For instance, that little boy Sean in my first-grade class who I relentlessly called "seen" for our entire year because I was so set in my way that his parents misnamed him and he must be "seen." Thinking now, I never knew him. I have distinct memories of arguing with him in class and him taunting me when I was sent to the office for teaching the class how to stick their spoons to their noses during a manners class. Even seeing him that last day sticks with me, though the thought that I carried all this time was his extraordinary resemblance of a bobble head. While I once would say, "yeah, I knew Sean," I realize now that I never did. I never paid attention to him beyond his large head, which was probably actually normal, or his idiotic parents for pronouncing his name wrong. I can't remember his face, his likes, his dislikes, and I'm sure that my seven-year-old self did not care. I never really knew Sean, yet I remember our peaceful goodbye. I never saw him again, and think now that our goodbye must have been odd. How strange it is to spend a year with someone and never really know them.
High school is like this. I can't remember the name of my math teacher last year, the kid who sat beside me in science the year before. I brush elbows with someone and maybe lend them a pencil, but say goodbye at the end of the semester without a second thought. My friends find them on Instagram, they question, " do you know him?" I barely remember the face, but say, "yes," we sat together in English as if it holds meaning. How can one even say they knew them when the only words said that year were, "hello," "give me the answers," and "goodbye."

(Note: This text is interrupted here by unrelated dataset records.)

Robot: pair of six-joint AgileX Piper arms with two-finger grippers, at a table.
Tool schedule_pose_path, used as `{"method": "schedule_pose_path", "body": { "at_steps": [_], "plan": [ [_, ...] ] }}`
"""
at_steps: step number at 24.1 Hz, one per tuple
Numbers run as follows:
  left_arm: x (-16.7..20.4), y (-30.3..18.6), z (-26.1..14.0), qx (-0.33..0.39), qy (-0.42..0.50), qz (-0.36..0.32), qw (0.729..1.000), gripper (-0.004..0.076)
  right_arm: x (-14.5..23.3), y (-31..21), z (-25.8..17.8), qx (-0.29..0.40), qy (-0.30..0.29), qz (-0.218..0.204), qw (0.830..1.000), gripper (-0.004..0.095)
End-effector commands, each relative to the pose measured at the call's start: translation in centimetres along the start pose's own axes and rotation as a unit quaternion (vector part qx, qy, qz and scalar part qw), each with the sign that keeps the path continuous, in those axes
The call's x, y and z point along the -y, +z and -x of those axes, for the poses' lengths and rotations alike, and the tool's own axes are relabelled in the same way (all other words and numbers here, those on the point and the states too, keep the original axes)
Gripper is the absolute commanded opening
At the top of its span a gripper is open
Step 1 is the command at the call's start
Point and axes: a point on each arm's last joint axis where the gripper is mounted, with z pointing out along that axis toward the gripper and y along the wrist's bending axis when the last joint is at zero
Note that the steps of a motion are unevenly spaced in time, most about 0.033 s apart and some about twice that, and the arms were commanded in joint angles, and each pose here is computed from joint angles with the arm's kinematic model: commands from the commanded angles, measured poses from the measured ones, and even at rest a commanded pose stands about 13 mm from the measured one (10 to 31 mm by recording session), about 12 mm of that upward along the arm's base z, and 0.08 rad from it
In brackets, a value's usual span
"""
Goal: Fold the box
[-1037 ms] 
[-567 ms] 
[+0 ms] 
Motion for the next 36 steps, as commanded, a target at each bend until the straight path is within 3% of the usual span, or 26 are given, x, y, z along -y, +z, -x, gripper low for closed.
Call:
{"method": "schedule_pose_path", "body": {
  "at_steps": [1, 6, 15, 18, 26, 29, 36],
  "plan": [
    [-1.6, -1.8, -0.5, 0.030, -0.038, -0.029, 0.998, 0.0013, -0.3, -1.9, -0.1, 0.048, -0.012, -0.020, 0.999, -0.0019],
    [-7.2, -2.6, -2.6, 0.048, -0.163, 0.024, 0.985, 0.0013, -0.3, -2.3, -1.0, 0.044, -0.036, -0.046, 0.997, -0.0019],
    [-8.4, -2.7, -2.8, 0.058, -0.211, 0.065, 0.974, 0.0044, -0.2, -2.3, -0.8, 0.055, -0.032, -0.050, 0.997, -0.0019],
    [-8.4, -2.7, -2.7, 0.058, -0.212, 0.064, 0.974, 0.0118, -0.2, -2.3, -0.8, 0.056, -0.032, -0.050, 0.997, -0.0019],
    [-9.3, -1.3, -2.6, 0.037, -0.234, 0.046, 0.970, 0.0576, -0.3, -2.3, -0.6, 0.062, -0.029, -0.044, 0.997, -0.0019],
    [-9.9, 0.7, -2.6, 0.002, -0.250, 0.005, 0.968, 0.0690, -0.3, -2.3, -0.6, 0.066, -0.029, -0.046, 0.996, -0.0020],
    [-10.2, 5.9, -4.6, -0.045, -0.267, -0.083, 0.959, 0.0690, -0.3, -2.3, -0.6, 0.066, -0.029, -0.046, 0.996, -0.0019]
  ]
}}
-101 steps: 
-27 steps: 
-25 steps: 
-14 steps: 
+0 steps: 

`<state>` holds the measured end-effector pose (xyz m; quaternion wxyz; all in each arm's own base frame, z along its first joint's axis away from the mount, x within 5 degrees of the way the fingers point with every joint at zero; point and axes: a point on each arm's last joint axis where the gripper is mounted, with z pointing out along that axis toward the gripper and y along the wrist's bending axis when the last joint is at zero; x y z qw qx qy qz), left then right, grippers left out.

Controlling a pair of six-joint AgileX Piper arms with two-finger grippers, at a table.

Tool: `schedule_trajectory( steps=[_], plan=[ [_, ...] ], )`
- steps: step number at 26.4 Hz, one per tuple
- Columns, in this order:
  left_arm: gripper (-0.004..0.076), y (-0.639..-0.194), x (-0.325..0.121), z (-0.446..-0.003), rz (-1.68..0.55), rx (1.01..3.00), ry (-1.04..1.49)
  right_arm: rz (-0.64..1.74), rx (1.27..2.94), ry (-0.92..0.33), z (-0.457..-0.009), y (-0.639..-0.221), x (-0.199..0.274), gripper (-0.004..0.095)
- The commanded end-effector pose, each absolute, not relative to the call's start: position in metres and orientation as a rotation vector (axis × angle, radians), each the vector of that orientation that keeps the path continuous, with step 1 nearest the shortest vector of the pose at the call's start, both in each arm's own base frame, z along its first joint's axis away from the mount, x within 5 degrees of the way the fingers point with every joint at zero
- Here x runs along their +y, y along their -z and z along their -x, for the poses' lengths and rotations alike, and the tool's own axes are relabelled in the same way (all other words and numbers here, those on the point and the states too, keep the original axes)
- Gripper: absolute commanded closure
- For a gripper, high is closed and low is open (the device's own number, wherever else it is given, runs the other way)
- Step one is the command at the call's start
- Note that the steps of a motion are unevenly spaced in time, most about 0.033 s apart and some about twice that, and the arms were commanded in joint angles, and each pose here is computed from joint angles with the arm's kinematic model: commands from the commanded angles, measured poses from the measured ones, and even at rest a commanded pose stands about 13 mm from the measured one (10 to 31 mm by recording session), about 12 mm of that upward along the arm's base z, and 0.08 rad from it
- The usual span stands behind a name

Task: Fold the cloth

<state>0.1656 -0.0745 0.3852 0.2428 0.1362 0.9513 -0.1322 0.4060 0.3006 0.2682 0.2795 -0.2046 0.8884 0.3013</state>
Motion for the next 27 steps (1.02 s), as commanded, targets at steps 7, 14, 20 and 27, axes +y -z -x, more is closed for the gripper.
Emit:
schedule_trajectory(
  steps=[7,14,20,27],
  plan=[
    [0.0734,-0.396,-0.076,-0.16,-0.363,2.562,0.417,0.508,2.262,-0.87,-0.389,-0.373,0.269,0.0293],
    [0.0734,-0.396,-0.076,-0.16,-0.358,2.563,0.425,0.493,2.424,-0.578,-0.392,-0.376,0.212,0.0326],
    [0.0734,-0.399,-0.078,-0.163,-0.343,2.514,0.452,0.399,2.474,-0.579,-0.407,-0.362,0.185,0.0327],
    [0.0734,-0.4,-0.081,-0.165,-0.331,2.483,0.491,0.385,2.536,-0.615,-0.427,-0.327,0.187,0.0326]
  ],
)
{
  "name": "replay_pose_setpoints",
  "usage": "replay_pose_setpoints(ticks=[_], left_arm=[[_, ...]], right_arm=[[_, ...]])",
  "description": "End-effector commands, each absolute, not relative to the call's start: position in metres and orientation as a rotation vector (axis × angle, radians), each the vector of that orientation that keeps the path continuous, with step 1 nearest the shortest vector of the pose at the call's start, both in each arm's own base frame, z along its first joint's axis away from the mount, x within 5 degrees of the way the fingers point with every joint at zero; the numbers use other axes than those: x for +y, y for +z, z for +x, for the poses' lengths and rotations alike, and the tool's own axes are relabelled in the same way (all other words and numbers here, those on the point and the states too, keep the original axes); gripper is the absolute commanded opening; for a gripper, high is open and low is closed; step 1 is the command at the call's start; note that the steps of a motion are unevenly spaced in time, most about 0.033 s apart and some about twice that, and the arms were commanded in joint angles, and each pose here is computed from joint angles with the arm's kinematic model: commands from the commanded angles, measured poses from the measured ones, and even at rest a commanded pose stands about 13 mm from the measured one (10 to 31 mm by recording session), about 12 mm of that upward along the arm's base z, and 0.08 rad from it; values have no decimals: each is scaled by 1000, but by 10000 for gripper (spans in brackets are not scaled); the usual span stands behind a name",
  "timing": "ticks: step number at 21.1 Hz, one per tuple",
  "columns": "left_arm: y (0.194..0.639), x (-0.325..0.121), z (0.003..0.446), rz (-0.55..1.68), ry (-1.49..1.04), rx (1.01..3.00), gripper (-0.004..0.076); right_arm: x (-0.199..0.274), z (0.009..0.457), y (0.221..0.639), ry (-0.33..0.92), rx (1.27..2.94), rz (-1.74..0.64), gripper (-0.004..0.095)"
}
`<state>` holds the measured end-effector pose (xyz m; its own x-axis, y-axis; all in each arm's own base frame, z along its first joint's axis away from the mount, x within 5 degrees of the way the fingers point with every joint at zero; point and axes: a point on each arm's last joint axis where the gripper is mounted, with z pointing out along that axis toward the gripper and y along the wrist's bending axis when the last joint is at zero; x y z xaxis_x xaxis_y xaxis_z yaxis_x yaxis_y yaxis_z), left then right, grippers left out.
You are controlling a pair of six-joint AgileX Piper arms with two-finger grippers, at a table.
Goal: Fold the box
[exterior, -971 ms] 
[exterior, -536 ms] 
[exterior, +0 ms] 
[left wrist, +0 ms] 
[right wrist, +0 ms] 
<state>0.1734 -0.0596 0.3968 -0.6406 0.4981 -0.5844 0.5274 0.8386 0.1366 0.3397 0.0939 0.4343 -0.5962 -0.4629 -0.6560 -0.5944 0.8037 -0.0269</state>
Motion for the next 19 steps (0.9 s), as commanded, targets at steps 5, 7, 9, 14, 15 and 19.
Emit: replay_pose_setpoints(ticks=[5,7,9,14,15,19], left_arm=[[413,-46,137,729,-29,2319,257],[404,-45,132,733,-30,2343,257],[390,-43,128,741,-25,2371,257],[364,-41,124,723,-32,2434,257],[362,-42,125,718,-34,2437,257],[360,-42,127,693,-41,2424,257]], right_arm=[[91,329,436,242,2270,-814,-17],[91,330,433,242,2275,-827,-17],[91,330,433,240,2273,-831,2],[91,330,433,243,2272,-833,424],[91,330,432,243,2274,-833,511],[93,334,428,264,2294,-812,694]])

I think further to the people I have seen in stores, at school, outside, brushing by them in an instant hello and goodbye, possibly to see them again in a dream without ever knowing them. Saying "thank you" to a cashier, in a second's bond, to leave until the next time I need to go to Walmart for embroidery thread. Maybe this is what keeps us human, small bonds with someone to be broken with the next customer they serve.
I recently helped at a wedding with a planning company I work for on the side, and it was so oddly magical and intrusive to see two strangers in the happiest day of their lives. I saw them getting ready, an anxious audience, the way the string lights hung from beams, too much slack in the middle, and their drunk, sweaty bodies at the end of the night, smiling at me. The bride wished me a wonderful evening, though it was past eleven, and a great weekend, though it was still days away. I never even noticed her face. I saw the couple's intimacy as they danced and heard the mother of the bride remind her daughter to groom before the night- to shower and put on a pleasing perfume, then the lingerie the bridesmaids tucked in her bag. I heard and saw the most intimate of conversations, things their closest friends, coworkers may not have been privy to, and I never heard a name.
How strange it is to say goodbye to those you never knew. When any glance holds the power to alter two lives; any greeting and passing can change the course of time, it is strange to say goodbye. It is as if the end and a beginning collided in a meaningless, or perhaps meaningful, event and suddenly move on.